BEGIN DATA EXCERPT

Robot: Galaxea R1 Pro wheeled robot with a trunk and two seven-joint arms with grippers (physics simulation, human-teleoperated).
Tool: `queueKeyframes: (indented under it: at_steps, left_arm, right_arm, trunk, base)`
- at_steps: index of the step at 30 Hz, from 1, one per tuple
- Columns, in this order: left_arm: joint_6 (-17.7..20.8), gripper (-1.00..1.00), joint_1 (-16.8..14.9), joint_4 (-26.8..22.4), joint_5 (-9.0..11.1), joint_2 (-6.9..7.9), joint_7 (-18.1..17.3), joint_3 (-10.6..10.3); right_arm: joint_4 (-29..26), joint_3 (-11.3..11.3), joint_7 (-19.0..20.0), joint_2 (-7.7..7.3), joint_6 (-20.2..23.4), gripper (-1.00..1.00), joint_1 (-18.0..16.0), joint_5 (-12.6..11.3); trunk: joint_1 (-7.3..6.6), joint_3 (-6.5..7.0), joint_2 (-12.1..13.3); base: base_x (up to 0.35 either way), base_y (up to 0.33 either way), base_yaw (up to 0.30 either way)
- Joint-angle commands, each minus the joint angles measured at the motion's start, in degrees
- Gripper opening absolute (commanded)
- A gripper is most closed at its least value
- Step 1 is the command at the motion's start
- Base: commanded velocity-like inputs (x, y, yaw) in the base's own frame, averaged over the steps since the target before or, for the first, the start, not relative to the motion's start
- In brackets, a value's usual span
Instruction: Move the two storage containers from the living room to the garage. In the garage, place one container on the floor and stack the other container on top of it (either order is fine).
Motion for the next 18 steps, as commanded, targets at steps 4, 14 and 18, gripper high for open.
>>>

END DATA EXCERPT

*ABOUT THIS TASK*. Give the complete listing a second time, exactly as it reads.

*RESPONSE*.
Robot: Galaxea R1 Pro wheeled robot with a trunk and two seven-joint arms with grippers (physics simulation, human-teleoperated).
Tool: `queueKeyframes: (indented under it: at_steps, left_arm, right_arm, trunk, base)`
- at_steps: index of the step at 30 Hz, from 1, one per tuple
- Columns, in this order: left_arm: joint_6 (-17.7..20.8), gripper (-1.00..1.00), joint_1 (-16.8..14.9), joint_4 (-26.8..22.4), joint_5 (-9.0..11.1), joint_2 (-6.9..7.9), joint_7 (-18.1..17.3), joint_3 (-10.6..10.3); right_arm: joint_4 (-29..26), joint_3 (-11.3..11.3), joint_7 (-19.0..20.0), joint_2 (-7.7..7.3), joint_6 (-20.2..23.4), gripper (-1.00..1.00), joint_1 (-18.0..16.0), joint_5 (-12.6..11.3); trunk: joint_1 (-7.3..6.6), joint_3 (-6.5..7.0), joint_2 (-12.1..13.3); base: base_x (up to 0.35 either way), base_y (up to 0.33 either way), base_yaw (up to 0.30 either way)
- Joint-angle commands, each minus the joint angles measured at the motion's start, in degrees
- Gripper opening absolute (commanded)
- A gripper is most closed at its least value
- Step 1 is the command at the motion's start
- Base: commanded velocity-like inputs (x, y, yaw) in the base's own frame, averaged over the steps since the target before or, for the first, the start, not relative to the motion's start
- In brackets, a value's usual span
Instruction: Move the two storage containers from the living room to the garage. In the garage, place one container on the floor and stack the other container on top of it (either order is fine).
Motion for the next 18 steps, as commanded, targets at steps 4, 14 and 18, gripper high for open.
>>>

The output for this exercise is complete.